Your objective:
Give the data again exactly, without images.

Given information:

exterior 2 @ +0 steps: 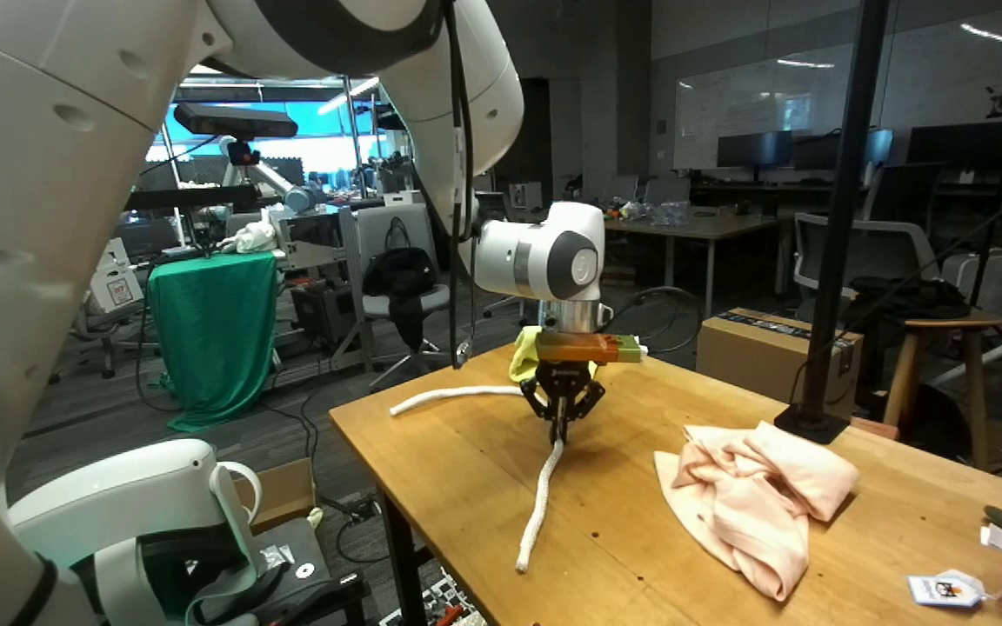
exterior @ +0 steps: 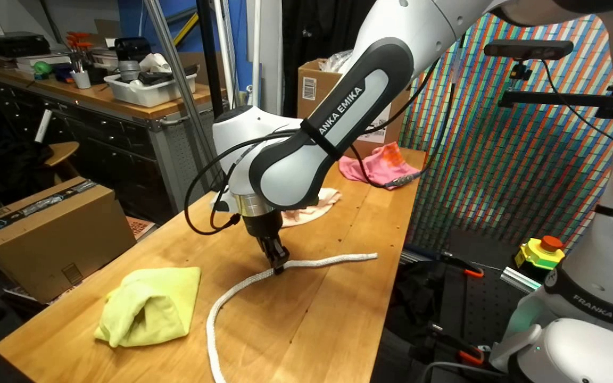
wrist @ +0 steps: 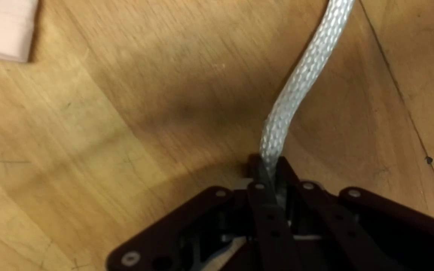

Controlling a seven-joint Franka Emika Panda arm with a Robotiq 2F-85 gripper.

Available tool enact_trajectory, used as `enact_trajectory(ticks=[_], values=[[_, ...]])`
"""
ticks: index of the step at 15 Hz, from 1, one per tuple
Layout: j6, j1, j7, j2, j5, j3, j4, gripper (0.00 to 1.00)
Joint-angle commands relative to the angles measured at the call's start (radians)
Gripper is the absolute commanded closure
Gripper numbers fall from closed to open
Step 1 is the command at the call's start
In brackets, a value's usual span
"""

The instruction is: Spread the clothes and the objects across on the table

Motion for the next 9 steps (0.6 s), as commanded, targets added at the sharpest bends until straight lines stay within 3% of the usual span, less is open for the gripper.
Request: enact_trajectory(ticks=[1,3,4,6,9], values=[[-0.009,0.017,-0.033,-0.013,0.019,0.017,-0.04,0.97],[-0.011,0.024,-0.03,-0.017,0.017,0.014,-0.042,0.96],[-0.014,0.028,-0.023,-0.019,0.015,0.011,-0.044,0.64],[-0.018,0.039,-0.008,-0.025,0.002,0.002,-0.046,0.57],[-0.029,0.057,0.031,-0.041,-0.018,-0.018,-0.054,0.34]])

Response to the task:
exterior 2 @ +0 steps: 
exterior @ +0 steps: 
wrist @ +0 steps: 

Controlling a seven-joint Franka Emika Panda arm with a Robotiq 2F-85 gripper.

Available tool enact_trajectory, used as `enact_trajectory(ticks=[_], values=[[_, ...]])`
"""
ticks: index of the step at 15 Hz, from 1, one per tuple
Layout: j6, j1, j7, j2, j5, j3, j4, gripper (0.00 to 1.00)
Joint-angle commands relative to the angles measured at the call's start (radians)
Gripper is the absolute commanded closure
Gripper numbers fall from closed to open
Step 1 is the command at the call's start
In brackets, a value's usual span
"""

The instruction is: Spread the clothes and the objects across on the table

Motion for the next 9 steps (0.6 s), as commanded, targets added at the sharpest bends until straight lines stay within 3% of the usual span, less is open for the gripper.
Request: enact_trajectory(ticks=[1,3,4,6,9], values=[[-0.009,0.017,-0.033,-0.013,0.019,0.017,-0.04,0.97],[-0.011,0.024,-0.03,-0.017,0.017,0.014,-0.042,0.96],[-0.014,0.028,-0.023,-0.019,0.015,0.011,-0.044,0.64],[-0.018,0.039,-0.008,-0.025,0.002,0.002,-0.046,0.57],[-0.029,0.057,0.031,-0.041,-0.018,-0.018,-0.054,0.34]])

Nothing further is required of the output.